Is PS3 faulty or is there some dubious setting?


----------



## newtekie1 (Nov 23, 2013)

I believe your monitor is a By-Pass model, most cheap 1440p monitors are.  This means they require the source to do the scaling to match the 1440p resolution, the monitor will only accept a 1440p signal to work.  On a PC this isn't an issue because your graphics card usually will handle what is necessary(though I've heard some Macs won't).
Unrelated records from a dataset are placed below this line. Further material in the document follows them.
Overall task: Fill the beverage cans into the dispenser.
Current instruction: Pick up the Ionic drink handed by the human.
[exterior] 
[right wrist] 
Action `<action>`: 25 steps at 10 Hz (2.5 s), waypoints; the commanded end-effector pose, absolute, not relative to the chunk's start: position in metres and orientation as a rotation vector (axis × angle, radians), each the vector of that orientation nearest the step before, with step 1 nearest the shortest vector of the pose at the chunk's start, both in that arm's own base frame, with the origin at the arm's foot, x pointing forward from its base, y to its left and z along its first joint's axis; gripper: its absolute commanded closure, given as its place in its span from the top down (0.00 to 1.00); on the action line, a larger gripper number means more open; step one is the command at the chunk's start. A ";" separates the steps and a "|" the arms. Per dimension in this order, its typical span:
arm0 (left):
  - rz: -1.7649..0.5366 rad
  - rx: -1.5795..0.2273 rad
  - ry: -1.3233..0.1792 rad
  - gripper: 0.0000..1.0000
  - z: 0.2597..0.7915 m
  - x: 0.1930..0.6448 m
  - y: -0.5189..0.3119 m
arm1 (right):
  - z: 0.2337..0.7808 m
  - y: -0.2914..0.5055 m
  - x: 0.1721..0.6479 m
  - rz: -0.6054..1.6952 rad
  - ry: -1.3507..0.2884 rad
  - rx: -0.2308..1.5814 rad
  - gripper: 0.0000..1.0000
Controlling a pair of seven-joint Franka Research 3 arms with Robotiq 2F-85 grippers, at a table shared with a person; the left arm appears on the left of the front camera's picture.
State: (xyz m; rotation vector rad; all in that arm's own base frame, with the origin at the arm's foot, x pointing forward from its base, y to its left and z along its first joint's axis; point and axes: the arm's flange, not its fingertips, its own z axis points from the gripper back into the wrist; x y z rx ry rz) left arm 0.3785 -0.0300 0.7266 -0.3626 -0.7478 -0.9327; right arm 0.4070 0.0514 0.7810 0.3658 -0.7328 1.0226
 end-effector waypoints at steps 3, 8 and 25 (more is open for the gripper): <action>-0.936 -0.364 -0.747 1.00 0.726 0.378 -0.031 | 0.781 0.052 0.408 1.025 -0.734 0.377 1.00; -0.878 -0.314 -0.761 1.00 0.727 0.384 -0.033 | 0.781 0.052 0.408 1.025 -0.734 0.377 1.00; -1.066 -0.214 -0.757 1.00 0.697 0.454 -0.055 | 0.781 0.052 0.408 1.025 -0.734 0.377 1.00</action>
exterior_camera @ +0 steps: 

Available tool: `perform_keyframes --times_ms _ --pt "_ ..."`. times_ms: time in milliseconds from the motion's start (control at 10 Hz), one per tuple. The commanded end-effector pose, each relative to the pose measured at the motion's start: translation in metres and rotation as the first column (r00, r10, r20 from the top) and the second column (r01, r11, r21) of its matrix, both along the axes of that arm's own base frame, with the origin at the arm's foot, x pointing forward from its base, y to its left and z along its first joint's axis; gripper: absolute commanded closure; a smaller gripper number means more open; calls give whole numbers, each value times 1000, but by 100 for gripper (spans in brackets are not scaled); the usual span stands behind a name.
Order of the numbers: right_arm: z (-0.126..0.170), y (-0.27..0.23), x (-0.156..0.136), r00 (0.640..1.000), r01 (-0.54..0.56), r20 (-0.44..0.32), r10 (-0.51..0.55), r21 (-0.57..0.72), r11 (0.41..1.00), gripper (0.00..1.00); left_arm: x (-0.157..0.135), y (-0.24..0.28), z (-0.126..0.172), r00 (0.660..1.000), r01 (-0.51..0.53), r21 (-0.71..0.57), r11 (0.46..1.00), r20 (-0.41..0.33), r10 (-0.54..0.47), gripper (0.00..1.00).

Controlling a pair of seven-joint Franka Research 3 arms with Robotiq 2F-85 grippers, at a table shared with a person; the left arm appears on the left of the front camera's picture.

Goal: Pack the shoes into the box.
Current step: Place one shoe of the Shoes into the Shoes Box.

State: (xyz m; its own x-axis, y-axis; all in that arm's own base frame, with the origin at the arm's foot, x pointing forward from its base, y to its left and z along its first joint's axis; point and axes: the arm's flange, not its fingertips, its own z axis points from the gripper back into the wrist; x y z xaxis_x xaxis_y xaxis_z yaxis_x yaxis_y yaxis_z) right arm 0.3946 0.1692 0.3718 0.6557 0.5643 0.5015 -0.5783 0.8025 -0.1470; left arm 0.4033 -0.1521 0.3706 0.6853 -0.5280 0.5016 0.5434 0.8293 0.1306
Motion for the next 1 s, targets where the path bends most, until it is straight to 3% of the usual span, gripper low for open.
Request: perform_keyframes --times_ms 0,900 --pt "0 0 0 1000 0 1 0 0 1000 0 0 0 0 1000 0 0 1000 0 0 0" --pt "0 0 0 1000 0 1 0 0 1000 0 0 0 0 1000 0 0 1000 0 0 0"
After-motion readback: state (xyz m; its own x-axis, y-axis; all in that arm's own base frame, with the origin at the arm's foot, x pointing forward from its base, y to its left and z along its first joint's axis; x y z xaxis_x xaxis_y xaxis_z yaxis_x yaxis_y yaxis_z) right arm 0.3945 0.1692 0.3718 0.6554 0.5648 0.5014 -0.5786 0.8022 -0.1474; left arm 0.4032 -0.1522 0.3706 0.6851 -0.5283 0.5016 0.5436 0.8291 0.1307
The PS3 will at most output a 1080p signal, which the monitor can't accept.


----------



## bretts31344 (Nov 23, 2013)

You might be able to get it to display if you set the PS3 output to 720p since 1440p is exactly four times that resolution. If it is a Qnix or X-Star, I don' think they work with anything other that it's native resolution of 1440p.


----------



## RCoon (Nov 23, 2013)

Just went out and bought a Samsung 1080p IPS monitor and ran the toslink audio from the PS3 into my 5.1 surround system. Problem solved.


----------



## Easy Rhino (Nov 25, 2013)

Glad you got it sorted. Make sure you buy The Last of Us.


----------



## Aithos (Dec 10, 2013)

As someone said, your Korean panel is a bypass model and isn't able to do console gaming.  Glad you got it figured out..why don't you have the ps3 hooked up to a TV though?


----------



## Zakin (Dec 18, 2013)

Just chiming in and saying that Bretts is correct, those panels cannot display at 1080p. But I've had them output at 720p fine and that's also fine since 98% of last gen console games are that resolution regardless. But you made a good buy anyhow.


----------



## Aithos (Dec 18, 2013)

Zakin said:


> Just chiming in and saying that Bretts is correct, those panels cannot display at 1080p. But I've had them output at 720p fine and that's also fine since 98% of last gen console games are that resolution regardless. But you made a good buy anyhow.


 
That's not correct either.  Those monitors do not support any kind of input from a gaming console, I forget the acronym for it...but gaming consoles just plain will not work with the bypass monitors.  The OP already solved his problem by getting a different monitor, please let the thread die.  Thanks.


----------